Gerçek şu ki, Çad ve Orta Afrika ile sınır bölgelerinde Sudan ordusunun bir varlığı bulunmuyor. Çünkü bu bölgeler, HDK’nin kontrolü altında. Ancak bu karar, yardımların HDK tarafından kontrol edilen bölgelerden geçmesinin hükümetin iradesine karşı alınmış uluslararası bir karar değil, hükümet tarafının onayını taşıdığını gösteren olumlu bir sinyal olarak değerlendirilebilir.
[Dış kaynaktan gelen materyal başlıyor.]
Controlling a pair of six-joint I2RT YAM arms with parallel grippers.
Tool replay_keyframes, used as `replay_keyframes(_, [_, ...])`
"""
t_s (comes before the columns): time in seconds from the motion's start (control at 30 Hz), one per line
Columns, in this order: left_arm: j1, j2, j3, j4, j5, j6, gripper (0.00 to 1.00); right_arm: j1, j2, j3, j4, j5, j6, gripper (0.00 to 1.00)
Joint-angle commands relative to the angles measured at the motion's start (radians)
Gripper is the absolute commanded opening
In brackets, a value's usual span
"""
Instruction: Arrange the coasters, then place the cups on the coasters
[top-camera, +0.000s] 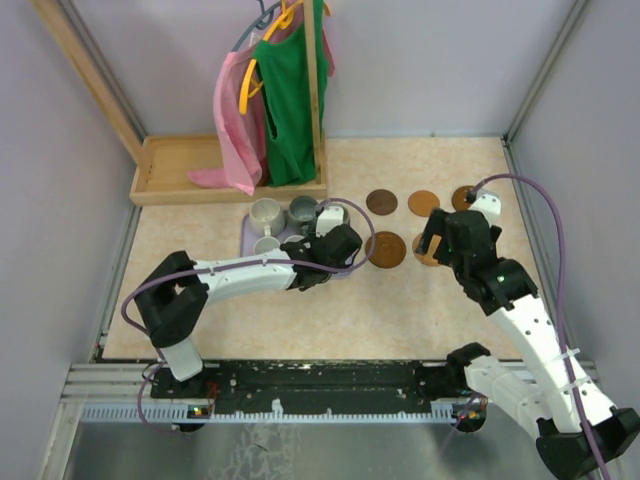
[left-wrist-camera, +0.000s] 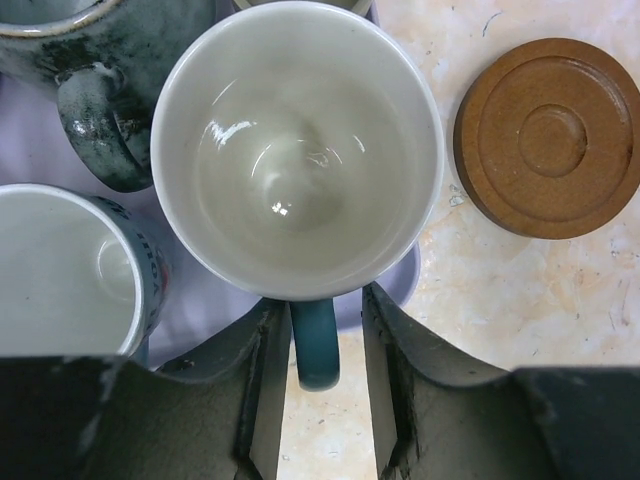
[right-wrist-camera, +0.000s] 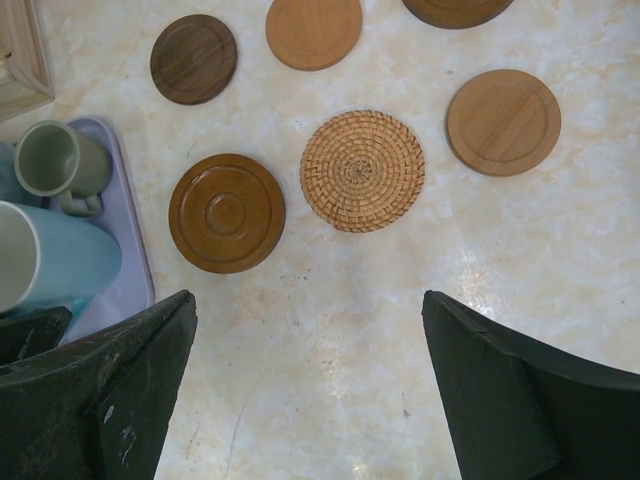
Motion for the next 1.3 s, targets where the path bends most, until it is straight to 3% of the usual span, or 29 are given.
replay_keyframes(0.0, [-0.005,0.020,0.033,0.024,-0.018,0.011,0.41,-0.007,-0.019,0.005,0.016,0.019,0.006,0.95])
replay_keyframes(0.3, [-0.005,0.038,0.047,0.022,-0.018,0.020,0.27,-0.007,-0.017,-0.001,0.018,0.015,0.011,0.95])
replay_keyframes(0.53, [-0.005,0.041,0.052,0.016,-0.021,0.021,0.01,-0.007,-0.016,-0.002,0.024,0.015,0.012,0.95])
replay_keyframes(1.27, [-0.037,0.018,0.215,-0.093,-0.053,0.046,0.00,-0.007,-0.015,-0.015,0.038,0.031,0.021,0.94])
Bu kararın önemi, ABD Dışişleri Bakanı Anthony Blinken ile Orgeneral Burhan arasındaki telefon görüşmesinin ardından gelmiş olmasında yatıyor.
Cenevre'de orduyu ve hükümeti temsil eden bir delegasyonun bulunduğu açıklanmamış olmasına rağmen, yani müzakereler tek ayaklı olsa da taraflar arasında bu turda ilerleme kaydedilmesinin önünü açabilecek açık çizgilerin olduğu ve bunun da gelecek turda iki taraf arasında doğrudan müzakerelerin kapısını açabileceği açık ve net.